Work order:
Copy the following data exactly and drop the pictures.

Information:
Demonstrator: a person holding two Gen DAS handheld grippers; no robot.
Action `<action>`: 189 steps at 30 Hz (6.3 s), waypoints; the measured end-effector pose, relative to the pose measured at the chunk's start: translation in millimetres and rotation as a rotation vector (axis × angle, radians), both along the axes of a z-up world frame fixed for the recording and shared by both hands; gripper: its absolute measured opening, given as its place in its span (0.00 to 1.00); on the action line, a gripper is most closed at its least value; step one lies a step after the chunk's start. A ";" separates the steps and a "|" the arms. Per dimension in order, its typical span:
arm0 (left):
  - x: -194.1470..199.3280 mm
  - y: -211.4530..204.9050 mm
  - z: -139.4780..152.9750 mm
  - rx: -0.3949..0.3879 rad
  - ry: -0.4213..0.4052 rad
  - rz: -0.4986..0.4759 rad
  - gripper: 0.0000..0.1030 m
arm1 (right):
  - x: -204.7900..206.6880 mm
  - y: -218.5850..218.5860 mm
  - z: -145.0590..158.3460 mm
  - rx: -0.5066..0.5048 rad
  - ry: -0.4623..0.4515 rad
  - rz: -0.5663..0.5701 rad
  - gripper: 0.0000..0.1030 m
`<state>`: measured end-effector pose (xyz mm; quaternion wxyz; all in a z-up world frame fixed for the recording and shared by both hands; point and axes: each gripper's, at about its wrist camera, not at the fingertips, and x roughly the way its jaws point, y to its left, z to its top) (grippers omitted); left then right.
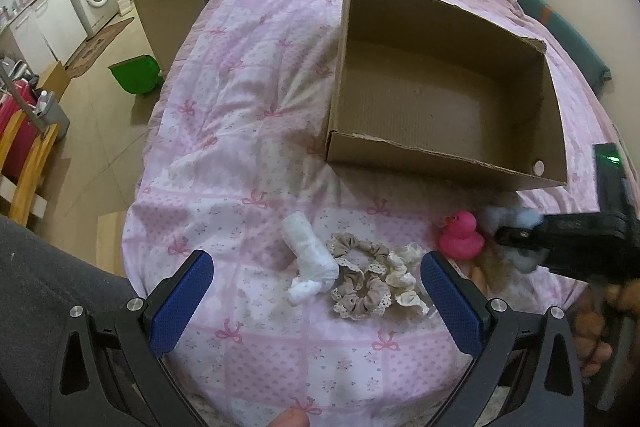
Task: Organize soft objects
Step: 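Grasp the light-blue plush toy with the right gripper and lift it, then grasp the white rolled sock with the left gripper while the right gripper carries the plush toward the box, then lower the plush into the box and open the right gripper while the left gripper drops the sock inside, then grasp the beige lace scrunchie with the left gripper while the right gripper grasps the tan item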
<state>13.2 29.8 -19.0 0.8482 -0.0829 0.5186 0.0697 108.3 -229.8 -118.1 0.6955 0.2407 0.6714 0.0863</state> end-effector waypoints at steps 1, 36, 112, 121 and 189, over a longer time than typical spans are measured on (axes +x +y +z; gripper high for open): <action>0.2 0.6 0.0 -0.002 0.001 0.002 1.00 | -3.1 -0.8 6.9 0.015 -0.016 0.014 0.21; 43.6 38.4 -85.1 -0.272 0.357 0.091 0.20 | -45.2 -26.3 83.7 0.129 -0.386 0.126 0.20; 127.4 -34.4 5.4 -0.012 -0.156 -0.213 0.20 | 31.5 14.3 75.5 -0.167 -0.485 0.279 0.20; 126.3 -37.7 2.1 -0.003 -0.152 -0.230 0.20 | 32.4 15.4 75.2 -0.173 -0.482 0.275 0.22; 37.9 23.2 16.8 -0.013 -0.047 -0.052 0.70 | -41.7 2.5 104.1 -0.160 -0.538 0.180 0.69</action>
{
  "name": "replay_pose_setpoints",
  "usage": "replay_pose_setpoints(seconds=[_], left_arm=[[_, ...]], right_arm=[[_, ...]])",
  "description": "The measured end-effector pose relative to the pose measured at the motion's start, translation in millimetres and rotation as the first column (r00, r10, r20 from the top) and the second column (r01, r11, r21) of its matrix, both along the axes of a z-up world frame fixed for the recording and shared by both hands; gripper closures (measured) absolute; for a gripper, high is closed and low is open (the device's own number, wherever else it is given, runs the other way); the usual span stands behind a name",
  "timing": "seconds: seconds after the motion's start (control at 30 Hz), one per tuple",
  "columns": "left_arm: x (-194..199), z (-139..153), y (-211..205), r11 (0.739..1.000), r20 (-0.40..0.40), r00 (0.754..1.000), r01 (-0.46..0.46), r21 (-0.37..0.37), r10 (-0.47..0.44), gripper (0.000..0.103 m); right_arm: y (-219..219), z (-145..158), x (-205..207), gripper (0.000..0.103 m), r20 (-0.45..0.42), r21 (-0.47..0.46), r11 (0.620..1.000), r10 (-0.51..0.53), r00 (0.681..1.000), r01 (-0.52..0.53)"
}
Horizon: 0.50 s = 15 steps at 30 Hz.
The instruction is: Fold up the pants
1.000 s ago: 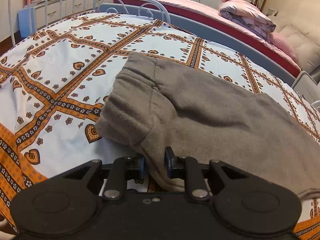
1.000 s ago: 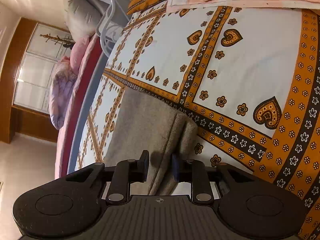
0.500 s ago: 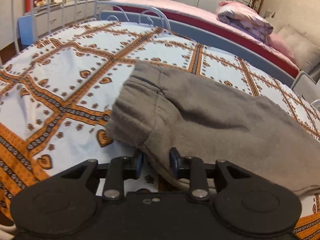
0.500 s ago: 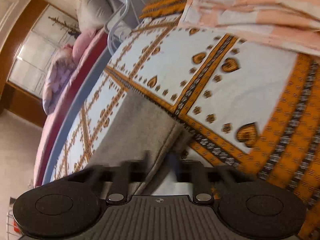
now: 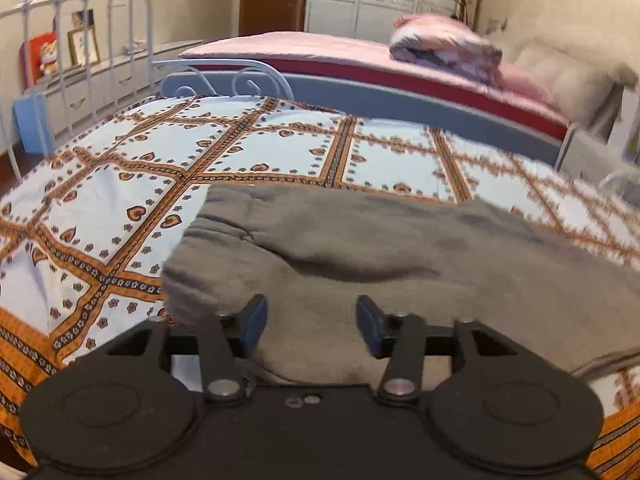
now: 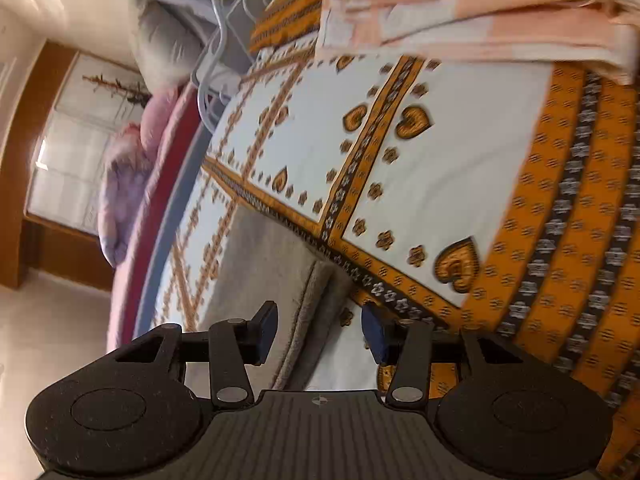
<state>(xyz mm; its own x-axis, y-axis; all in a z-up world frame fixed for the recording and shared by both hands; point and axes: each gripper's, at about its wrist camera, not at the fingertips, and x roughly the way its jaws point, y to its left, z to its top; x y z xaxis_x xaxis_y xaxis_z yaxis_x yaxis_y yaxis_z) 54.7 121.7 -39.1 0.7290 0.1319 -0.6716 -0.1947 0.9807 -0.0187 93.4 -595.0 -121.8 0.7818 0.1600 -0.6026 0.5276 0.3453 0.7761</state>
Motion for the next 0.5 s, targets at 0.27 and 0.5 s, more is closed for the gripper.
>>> replay_pose_setpoints(seconds=[0.27, 0.5], left_arm=[[14.4, -34.2, -13.6, 0.986, -0.145, 0.989, 0.063, 0.155, -0.040, 0.030], [13.7, -35.4, -16.5, 0.986, -0.165, 0.986, 0.062, 0.157, -0.036, 0.033]], right_arm=[[13.6, -0.8, 28.3, 0.087, -0.033, -0.127, 0.989, 0.076, 0.997, -0.080], [34.4, 7.5, 26.1, 0.087, -0.048, -0.227, 0.969, 0.088, 0.995, -0.096]])
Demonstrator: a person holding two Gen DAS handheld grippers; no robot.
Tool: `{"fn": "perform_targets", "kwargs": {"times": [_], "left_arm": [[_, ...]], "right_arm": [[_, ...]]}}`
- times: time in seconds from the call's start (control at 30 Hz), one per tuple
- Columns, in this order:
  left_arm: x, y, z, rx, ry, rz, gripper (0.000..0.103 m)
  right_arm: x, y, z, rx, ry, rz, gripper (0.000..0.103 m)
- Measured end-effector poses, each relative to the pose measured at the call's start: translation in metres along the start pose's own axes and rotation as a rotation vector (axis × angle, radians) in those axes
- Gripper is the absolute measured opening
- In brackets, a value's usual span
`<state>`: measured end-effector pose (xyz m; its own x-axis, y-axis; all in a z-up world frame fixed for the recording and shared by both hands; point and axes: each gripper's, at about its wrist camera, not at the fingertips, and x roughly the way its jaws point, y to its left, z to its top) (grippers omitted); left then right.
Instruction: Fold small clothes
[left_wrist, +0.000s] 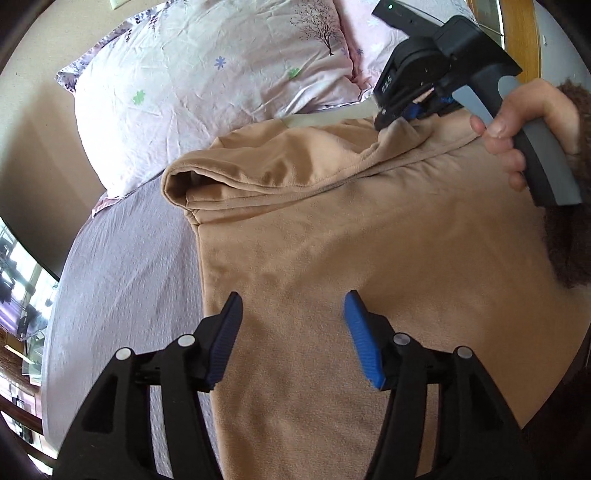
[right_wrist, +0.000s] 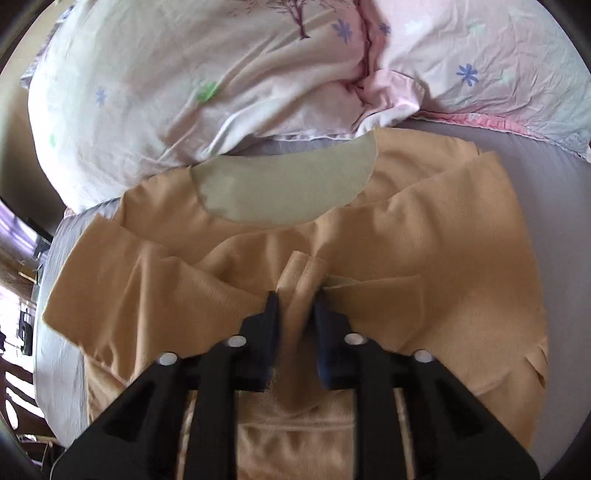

Answer section:
Demonstrator: a person holding two Gen DAS handheld grippers; no robot.
Action `<action>`: 189 steps at 30 Hz (6.3 s), waypoints; the measured end-effector pose, relative to the pose measured at the chunk's start: translation in millimetres and rotation as a rotation vector (axis × angle, radians), both along the axes of a z-up world frame fixed for the recording and shared by both hands; gripper: its absolute measured opening, given as its place in its span (0.00 to 1.00); on the action line, a gripper is most closed at its least value; step one lies a step after the chunk's start. A ";" separates the steps and a "|" the arms. Per dimension in order, its typical span:
arm0 (left):
  - x: -194.1470..199.3280 mm
  - y: -211.4530..204.9050 mm
  - z: -139.4780..152.9750 mm
  - rx: -0.3949..0.3879 rad
  - ry: -0.4213..0.4052 rad
  - rz: -0.4986..0.4759 rad
  - gripper: 0.0000..0.1030 m
arm1 (right):
  - x: -204.7900..206.6880 mm
  - y: -218.5850..218.5860 mm
  - z: -145.0590..158.3460 mm
  - rx: -0.5066..0.5048 rad
  - ry: -0.4623..0.4515 rad
  - rz: -0.5663..0.5701 rad
  - gripper: 0.0000..0.1030 m
`<state>`: measured end-effector pose (xyz mm; quaternion wxyz; all in a z-up world frame fixed for the recording and shared by both hands; point and axes: each gripper's, at about its wrist camera, not at the fingertips, and x roughly the way its jaws point, y to its left, z to its top) (grippers omitted); left then right.
Task: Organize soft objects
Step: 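Grasp the light-blue plush toy with the right gripper and lift it, then grasp the white rolled sock with the left gripper while the right gripper carries the plush toward the box, then lower the plush into the box and open the right gripper while the left gripper drops the sock inside, then grasp the beige lace scrunchie with the left gripper while the right gripper grasps the tan item
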<state>13.2 29.8 -19.0 0.8482 -0.0829 0.5186 0.0697 108.3 -229.8 -118.1 0.6955 0.2407 0.6714 0.0863</state> end-effector waypoints at steps 1, 36, 112, 121 and 189, over a longer time than typical spans are measured on (axes +x +y +z; gripper high for open): <action>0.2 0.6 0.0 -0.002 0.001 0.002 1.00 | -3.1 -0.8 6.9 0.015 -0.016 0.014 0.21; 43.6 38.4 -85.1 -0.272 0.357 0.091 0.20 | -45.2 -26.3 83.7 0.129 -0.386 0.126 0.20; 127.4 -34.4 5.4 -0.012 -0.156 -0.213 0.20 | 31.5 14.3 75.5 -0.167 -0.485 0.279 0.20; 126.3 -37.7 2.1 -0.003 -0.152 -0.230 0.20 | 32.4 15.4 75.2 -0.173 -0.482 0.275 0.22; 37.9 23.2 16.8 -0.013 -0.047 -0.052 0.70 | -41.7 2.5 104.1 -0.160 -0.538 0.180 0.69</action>
{
  "name": "replay_pose_setpoints",
  "usage": "replay_pose_setpoints(seconds=[_], left_arm=[[_, ...]], right_arm=[[_, ...]])",
  "description": "The measured end-effector pose relative to the pose measured at the motion's start, translation in millimetres and rotation as the first column (r00, r10, r20 from the top) and the second column (r01, r11, r21) of its matrix, both along the axes of a z-up world frame fixed for the recording and shared by both hands; gripper closures (measured) absolute; for a gripper, high is closed and low is open (the device's own number, wherever else it is given, runs the other way); the usual span stands behind a name",
  "timing": "seconds: seconds after the motion's start (control at 30 Hz), one per tuple",
  "columns": "left_arm: x (-194..199), z (-139..153), y (-211..205), r11 (0.739..1.000), r20 (-0.40..0.40), r00 (0.754..1.000), r01 (-0.46..0.46), r21 (-0.37..0.37), r10 (-0.47..0.44), gripper (0.000..0.103 m); right_arm: y (-219..219), z (-145..158), x (-205..207), gripper (0.000..0.103 m), r20 (-0.45..0.42), r21 (-0.47..0.46), r11 (0.620..1.000), r10 (-0.51..0.53), r00 (0.681..1.000), r01 (-0.52..0.53)"
}
Horizon: 0.50 s = 15 steps at 30 Hz.
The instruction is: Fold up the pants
1.000 s ago: 
1.000 s ago: 
0.500 s ago: 
0.500 s ago: 
now: 
now: 
<state>(xyz mm; its own x-axis, y-axis; all in a z-up world frame fixed for the recording and shared by both hands; point and axes: each gripper's, at about its wrist camera, not at the fingertips, and x roughly the way its jaws point, y to its left, z to its top; x y z xaxis_x xaxis_y xaxis_z yaxis_x yaxis_y yaxis_z) 54.7 121.7 -39.1 0.7290 0.1319 -0.6716 -0.1947 0.9807 -0.0187 93.4 -595.0 -121.8 0.7818 0.1600 -0.6026 0.5276 0.3453 0.7761</state>
Motion for the next 0.5 s, targets at 0.27 and 0.5 s, more is closed for the gripper.
>>> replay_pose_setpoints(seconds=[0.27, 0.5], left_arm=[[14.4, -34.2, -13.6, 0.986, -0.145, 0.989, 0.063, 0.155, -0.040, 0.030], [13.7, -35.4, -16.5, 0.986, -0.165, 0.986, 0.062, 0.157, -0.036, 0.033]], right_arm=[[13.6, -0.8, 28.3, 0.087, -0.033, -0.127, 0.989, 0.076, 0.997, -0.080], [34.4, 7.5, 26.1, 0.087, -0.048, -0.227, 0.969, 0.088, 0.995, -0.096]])
Demonstrator: a person holding two Gen DAS handheld grippers; no robot.
Tool: `{"fn": "perform_targets", "kwargs": {"times": [_], "left_arm": [[_, ...]], "right_arm": [[_, ...]]}}`
- times: time in seconds from the call's start (control at 30 Hz), one per tuple
- Columns, in this order:
  left_arm: x, y, z, rx, ry, rz, gripper (0.000..0.103 m)
  right_arm: x, y, z, rx, ry, rz, gripper (0.000..0.103 m)
- Measured end-effector poses, each relative to the pose measured at the call's start: translation in metres along the start pose's own axes and rotation as a rotation vector (axis × angle, radians) in those axes
- Gripper is the absolute measured opening
- In brackets, a value's usual span
`<state>`: measured end-effector pose (xyz m; its own x-axis, y-axis; all in a z-up world frame fixed for the recording and shared by both hands; point and axes: each gripper's, at about its wrist camera, not at the fingertips, and x roughly the way its jaws point, y to its left, z to its top) (grippers omitted); left then right.
Instruction: Fold small clothes
[left_wrist, +0.000s] 
[right_wrist, +0.000s] 

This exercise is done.